- Theatrical release poster
- Directed by: Bob Swaim
- Written by: Edward Behr; Bob Swaim; Paul Theroux;
- Based on: Doctor Slaughter by Paul Theroux
- Produced by: Geoffrey Reeve
- Starring: Sigourney Weaver; Michael Caine;
- Cinematography: Peter Hannan
- Edited by: Richard Marden
- Music by: Richard Harvey
- Production companies: RKO Pictures; Edward R. Pressman Film; Geoff Reeve Enterprises;
- Distributed by: 20th Century Fox (United States theatrical); Embassy Home Entertainment (International theatrical and worldwide home video);
- Release date: 13 August 1986;
- Running time: 90 minutes
- Country: United States
- Language: English
- Budget: $8 million
- Box office: $2.3 million

= Half Moon Street (film) =

1986 American film by Bob Swaim

Half Moon Street is a 1986 American erotic thriller film directed by Bob Swaim and starring Sigourney Weaver, Michael Caine, Keith Buckley, and P. J. Kavanagh. The film is about an American woman working at a foreign research and policy institute in London who moonlights for a British escort service, becoming involved in the political intrigues surrounding one of her clients.

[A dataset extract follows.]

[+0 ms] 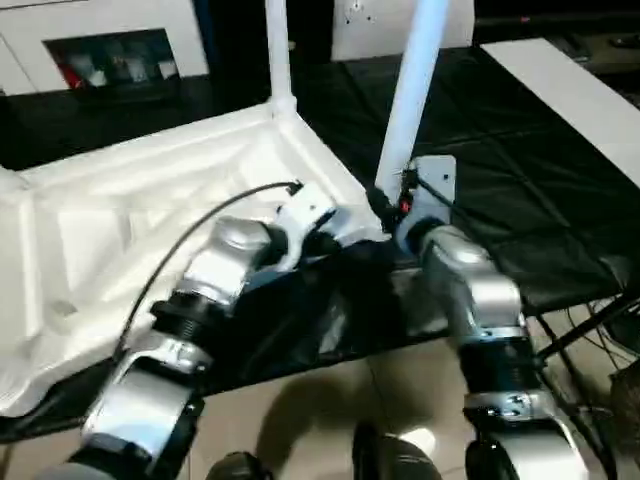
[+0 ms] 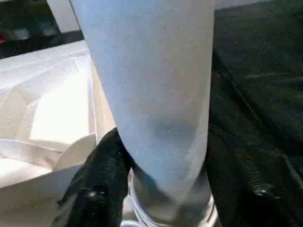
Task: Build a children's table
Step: Rotate leg to tighten
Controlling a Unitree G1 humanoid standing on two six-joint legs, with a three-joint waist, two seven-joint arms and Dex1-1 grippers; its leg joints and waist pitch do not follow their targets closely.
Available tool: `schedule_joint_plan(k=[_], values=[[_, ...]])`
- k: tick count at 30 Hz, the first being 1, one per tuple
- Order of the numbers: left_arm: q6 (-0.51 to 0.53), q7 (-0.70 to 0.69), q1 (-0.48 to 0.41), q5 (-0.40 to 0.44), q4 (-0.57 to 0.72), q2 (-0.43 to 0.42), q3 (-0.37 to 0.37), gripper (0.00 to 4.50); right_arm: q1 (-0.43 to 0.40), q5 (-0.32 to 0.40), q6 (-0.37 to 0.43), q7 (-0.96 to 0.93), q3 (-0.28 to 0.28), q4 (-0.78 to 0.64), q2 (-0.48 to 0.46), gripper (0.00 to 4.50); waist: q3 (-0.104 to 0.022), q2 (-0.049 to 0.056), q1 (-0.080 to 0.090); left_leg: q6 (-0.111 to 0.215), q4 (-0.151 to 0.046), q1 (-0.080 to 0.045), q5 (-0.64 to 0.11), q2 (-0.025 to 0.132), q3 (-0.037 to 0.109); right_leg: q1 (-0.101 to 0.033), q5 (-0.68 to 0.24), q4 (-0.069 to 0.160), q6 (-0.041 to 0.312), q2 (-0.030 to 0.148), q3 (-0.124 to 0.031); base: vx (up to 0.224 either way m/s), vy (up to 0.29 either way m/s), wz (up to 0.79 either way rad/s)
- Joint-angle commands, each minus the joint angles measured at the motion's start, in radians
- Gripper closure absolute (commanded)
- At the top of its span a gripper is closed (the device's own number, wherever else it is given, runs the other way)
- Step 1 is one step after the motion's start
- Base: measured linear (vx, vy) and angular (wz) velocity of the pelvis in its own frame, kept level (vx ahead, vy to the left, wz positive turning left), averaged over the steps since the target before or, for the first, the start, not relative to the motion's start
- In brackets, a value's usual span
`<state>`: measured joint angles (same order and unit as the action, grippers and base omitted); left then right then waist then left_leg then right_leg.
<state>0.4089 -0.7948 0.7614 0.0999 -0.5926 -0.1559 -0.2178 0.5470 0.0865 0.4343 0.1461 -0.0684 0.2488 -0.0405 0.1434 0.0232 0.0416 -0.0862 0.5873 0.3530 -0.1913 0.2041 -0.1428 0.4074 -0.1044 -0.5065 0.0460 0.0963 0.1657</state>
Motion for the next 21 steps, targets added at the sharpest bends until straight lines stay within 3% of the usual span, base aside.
schedule_joint_plan(k=[1,5,7,12,14,15,16,18,21], values=[[-0.067,0.028,0.012,-0.03,0.049,0.07,-0.02,4.5,-0.037,0.067,0.0,0.12,0.138,-0.048,-0.095,1.76,-0.07,-0.003,-0.006,0.087,-0.069,-0.002,-0.272,0.002,0.002,-0.059,-0.527,0.067,0.036,0.052,-0.035,0.0,0.0,0.0],[-0.092,-0.016,-0.017,-0.034,0.071,0.027,-0.029,4.5,-0.095,0.089,-0.041,0.196,0.119,-0.12,-0.013,1.4,-0.074,-0.004,-0.018,0.115,-0.073,0.003,-0.206,0.003,-0.003,-0.062,-0.455,0.052,0.074,0.049,-0.049,0.0,0.0,0.0],[-0.104,-0.03,-0.025,-0.032,0.075,0.013,-0.033,4.5,-0.109,0.091,-0.059,0.227,0.118,-0.136,0.017,1.35,-0.074,-0.007,-0.029,0.128,-0.072,0.002,-0.193,-0.001,-0.007,-0.062,-0.466,0.052,0.074,0.049,-0.054,0.0,0.0,0.0],[-0.187,-0.164,-0.08,-0.041,0.108,-0.078,-0.048,4.5,-0.18,0.126,-0.088,0.447,0.091,-0.212,0.213,0.88,-0.084,-0.008,-0.034,0.16,-0.067,0.022,-0.113,-0.004,-0.006,-0.074,-0.391,0.032,0.088,0.047,-0.063,0.0,0.0,0.0],[-0.215,-0.227,-0.099,-0.055,0.12,-0.112,-0.053,4.5,-0.199,0.144,-0.102,0.535,0.081,-0.231,0.283,0.68,-0.089,-0.006,-0.039,0.175,-0.063,0.023,-0.082,-0.002,-0.005,-0.077,-0.341,0.024,0.097,0.046,-0.064,0.0,0.0,0.0],[-0.238,-0.267,-0.109,-0.062,0.123,-0.134,-0.058,4.5,-0.206,0.162,-0.097,0.584,0.07,-0.238,0.319,0.59,-0.086,-0.006,-0.037,0.189,-0.063,0.023,-0.071,-0.003,-0.009,-0.071,-0.324,0.025,0.114,0.042,-0.065,0.0,0.0,0.0],[-0.238,-0.267,-0.109,-0.062,0.123,-0.134,-0.058,4.5,-0.206,0.162,-0.097,0.584,0.07,-0.238,0.319,0.51,-0.087,-0.007,-0.037,0.189,-0.062,0.023,-0.068,-0.001,-0.01,-0.071,-0.32,0.024,0.119,0.042,-0.066,0.0,0.0,0.0],[-0.313,-0.426,-0.135,-0.097,0.13,-0.206,-0.074,4.5,-0.22,0.194,-0.132,0.773,0.074,-0.228,0.442,0.37,-0.087,-0.01,-0.044,0.183,-0.061,0.023,-0.07,-0.001,-0.012,-0.069,-0.341,0.023,0.118,0.039,-0.068,0.0,0.0,0.0],[-0.338,-0.496,-0.137,-0.13,0.124,-0.23,-0.062,4.5,-0.222,0.243,-0.134,0.9,0.085,-0.225,0.5,0.37,-0.081,-0.008,-0.056,0.17,-0.065,0.013,-0.121,0.003,-0.014,-0.061,-0.419,0.032,0.105,0.04,-0.066,0.0,0.0,0.0]])
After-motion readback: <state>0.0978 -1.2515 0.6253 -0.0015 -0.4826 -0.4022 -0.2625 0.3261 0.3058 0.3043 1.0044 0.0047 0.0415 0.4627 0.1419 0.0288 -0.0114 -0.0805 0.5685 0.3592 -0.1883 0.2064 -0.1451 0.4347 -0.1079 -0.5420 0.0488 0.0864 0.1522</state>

The film was based on the 1984 novel Doctor Slaughter by Paul Theroux. Despite the source material, the film and book have distinct endings.

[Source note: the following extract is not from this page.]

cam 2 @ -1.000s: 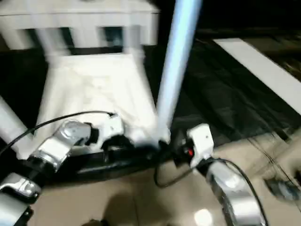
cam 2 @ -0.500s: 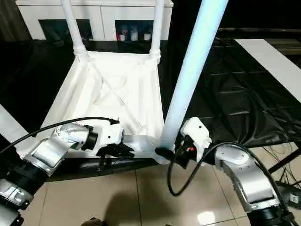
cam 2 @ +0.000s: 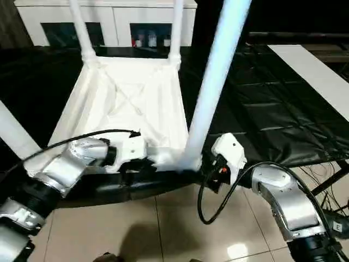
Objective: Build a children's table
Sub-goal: Rotate leg to tighten
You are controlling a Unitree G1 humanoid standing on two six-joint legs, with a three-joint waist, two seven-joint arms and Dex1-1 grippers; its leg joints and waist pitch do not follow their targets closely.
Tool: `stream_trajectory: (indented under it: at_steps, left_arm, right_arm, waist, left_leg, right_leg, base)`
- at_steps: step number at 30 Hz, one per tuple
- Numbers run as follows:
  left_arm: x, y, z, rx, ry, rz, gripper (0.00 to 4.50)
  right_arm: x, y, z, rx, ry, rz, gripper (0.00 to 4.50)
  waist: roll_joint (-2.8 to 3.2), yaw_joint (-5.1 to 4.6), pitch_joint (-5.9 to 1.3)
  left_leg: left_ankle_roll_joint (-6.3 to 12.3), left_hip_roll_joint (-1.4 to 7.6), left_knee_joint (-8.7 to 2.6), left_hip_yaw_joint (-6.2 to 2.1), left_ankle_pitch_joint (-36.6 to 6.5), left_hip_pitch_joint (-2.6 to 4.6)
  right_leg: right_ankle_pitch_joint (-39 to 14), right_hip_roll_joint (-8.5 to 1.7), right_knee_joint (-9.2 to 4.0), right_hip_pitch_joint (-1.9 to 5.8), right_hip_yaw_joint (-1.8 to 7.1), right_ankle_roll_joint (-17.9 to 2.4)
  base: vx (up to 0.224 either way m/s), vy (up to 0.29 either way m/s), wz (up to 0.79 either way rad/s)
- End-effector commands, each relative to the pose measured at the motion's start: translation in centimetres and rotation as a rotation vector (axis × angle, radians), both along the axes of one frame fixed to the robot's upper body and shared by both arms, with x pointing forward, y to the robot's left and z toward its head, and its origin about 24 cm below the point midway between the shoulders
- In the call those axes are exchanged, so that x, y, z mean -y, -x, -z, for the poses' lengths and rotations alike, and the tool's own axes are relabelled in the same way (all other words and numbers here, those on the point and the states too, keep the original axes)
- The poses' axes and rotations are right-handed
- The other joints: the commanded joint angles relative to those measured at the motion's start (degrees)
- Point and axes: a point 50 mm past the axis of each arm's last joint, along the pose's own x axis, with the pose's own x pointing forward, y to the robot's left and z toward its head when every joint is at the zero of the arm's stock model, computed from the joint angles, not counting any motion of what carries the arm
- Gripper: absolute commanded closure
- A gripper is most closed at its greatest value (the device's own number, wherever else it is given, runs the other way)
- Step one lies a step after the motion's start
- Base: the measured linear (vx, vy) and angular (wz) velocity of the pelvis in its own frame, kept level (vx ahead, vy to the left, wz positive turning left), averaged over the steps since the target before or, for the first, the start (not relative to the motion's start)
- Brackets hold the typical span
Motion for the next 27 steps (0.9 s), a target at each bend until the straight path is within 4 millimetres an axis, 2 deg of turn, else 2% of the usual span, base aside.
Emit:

Half Moon Street was the first RKO Pictures solo feature film produced in almost a quarter-century. The previous one was Jet Pilot, which had been released in 1957.

==Plot==
Dr. Lauren Slaughter, Ph.D., is an American academic living in London, where she holds a prestigious but low-paid job at a Middle East policy institute. Her superiors take credit for her work and she struggles to pay the rent on her dilapidated flat.

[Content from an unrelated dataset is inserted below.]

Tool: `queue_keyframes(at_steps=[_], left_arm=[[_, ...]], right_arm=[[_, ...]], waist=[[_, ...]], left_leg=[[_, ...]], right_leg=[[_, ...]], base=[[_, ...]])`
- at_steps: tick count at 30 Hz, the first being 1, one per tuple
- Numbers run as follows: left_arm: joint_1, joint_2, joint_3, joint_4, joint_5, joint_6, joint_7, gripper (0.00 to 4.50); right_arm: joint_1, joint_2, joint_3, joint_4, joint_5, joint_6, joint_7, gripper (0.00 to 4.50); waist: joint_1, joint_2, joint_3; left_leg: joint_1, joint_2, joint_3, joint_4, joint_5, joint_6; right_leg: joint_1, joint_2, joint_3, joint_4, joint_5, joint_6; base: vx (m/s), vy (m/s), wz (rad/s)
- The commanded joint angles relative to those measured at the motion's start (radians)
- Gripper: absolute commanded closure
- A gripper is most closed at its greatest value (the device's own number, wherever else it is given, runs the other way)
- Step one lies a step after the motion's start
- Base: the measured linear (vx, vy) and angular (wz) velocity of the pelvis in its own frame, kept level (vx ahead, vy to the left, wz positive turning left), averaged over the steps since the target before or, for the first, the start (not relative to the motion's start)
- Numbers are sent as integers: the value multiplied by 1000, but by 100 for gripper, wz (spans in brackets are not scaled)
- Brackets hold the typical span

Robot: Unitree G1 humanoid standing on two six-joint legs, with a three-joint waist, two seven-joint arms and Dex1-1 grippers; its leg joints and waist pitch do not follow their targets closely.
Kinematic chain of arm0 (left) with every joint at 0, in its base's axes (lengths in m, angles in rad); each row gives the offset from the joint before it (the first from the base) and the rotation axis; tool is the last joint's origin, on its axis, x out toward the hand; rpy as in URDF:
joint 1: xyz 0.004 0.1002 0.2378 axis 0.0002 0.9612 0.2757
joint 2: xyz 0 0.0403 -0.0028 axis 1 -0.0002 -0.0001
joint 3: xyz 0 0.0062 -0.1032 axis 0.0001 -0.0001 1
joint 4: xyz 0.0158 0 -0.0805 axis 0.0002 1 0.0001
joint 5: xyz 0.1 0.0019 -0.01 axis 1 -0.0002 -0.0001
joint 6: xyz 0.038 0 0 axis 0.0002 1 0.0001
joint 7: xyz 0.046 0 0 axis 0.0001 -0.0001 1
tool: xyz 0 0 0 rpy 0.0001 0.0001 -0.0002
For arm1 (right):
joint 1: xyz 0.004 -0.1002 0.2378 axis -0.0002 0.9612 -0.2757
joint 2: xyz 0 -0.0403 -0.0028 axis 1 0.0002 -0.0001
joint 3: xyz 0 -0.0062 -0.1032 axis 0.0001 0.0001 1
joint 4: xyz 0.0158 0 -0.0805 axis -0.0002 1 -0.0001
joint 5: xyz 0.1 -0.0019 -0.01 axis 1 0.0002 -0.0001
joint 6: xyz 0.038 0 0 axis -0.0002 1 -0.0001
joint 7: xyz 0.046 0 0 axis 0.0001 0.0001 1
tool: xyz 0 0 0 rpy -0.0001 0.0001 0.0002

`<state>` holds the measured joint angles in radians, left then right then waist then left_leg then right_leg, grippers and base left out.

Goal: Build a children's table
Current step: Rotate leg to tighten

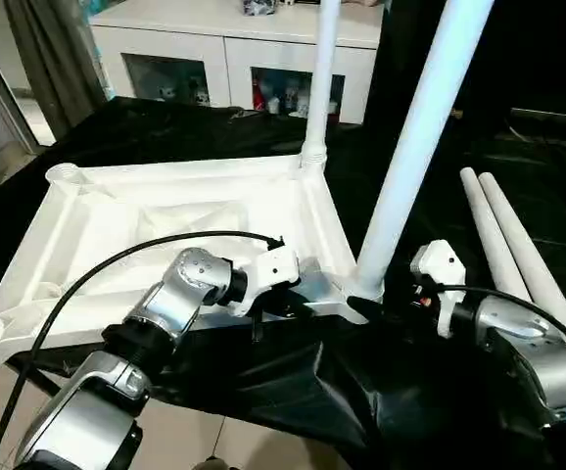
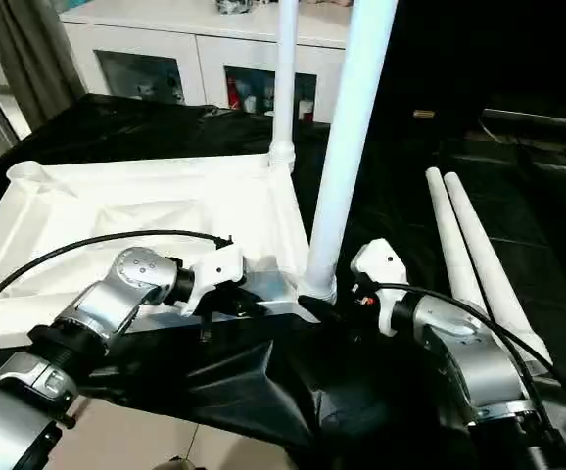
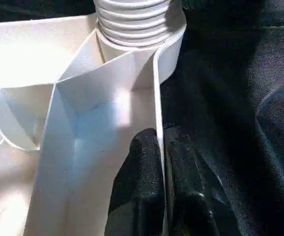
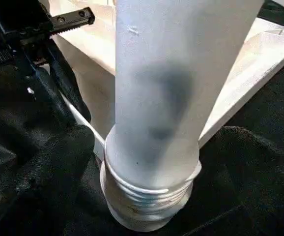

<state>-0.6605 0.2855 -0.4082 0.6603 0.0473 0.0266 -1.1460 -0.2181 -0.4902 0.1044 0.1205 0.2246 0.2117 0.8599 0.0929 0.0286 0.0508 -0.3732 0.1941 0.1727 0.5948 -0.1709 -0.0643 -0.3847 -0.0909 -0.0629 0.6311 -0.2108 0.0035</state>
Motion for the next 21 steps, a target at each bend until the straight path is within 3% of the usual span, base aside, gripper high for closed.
queue_keyframes(at_steps=[1, 7, 21], left_arm=[[7, -6, 44, -27, -43, -16, 4, 440], [12, -4, 55, -32, -48, -12, -1, 447], [14, 3, 77, -14, -42, 0, 32, 450]], right_arm=[[-8, -3, -1, 0, 3, -5, 12, 0], [-15, 6, 1, 19, 2, -11, 15, 19], [-28, 30, 11, 70, -17, -31, -4, 155]], waist=[[2, -21, -56], [0, -22, -56], [-2, -26, -52]], left_leg=[[6, 32, -9, -78, -261, 37], [4, 31, -8, -77, -249, 43], [3, 31, -8, -80, -254, 41]], right_leg=[[37, -57, 43, -100, -265, -187], [37, -57, 43, -99, -259, -191], [34, -58, 44, -103, -294, -175]], base=[[0, 0, 0], [0, 0, 0], [0, 0, 0]])
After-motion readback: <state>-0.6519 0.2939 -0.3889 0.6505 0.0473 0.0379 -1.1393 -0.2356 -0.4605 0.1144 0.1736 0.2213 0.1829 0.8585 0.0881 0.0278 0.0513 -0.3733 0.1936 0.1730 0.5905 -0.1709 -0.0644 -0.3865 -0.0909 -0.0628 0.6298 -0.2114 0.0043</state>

After an anonymous individual mails her a video tape promoting the financial rewards of working as an escort, Slaughter signs up with the high-end Jasmine Escort Agency and begins moonlighting as an escort to rich men. These include a Palestinian businessman called Karim, who gifts her the lease on his rented apartment on Half Moon Street, and Lord Bulbeck, a trusted member of the House of Lords with a key role in international diplomacy and national defense.

Slaughter and Bulbeck strike up a relationship that goes beyond sex, each enjoying the other's conversation and intelligence. However, Bulbeck's work on a delicate Middle East peace process forces him to miss a series of dates, causing Slaughter to feel rejected.

Slaughter briefly takes up with a playboy called Sonny, who later shows up at her apartment. He attacks her and threatens her with a gun, but she tricks and kills him. Karim arrives and also holds her at gunpoint, revealing that he was the one who sent her the video tape. Karim and Sonny are part of a conspiracy to destroy the peace process by murdering Bulbeck while he is in the company of a prostitute, thus killing both the man and his reputation. A special forces team storms the apartment and kills Karim. Slaughter and Bulbeck rekindle their romance.

==Reception==
Roger Ebert gave Half Moon Street three out of four stars, concluding that the film "is interesting primarily because of the interaction between Weaver and Caine. Swaim deserves credit for the intelligence and wit of the first 80 or 90 minutes, but must also take the blame for the ending, which is a complete surrender to generic conventions."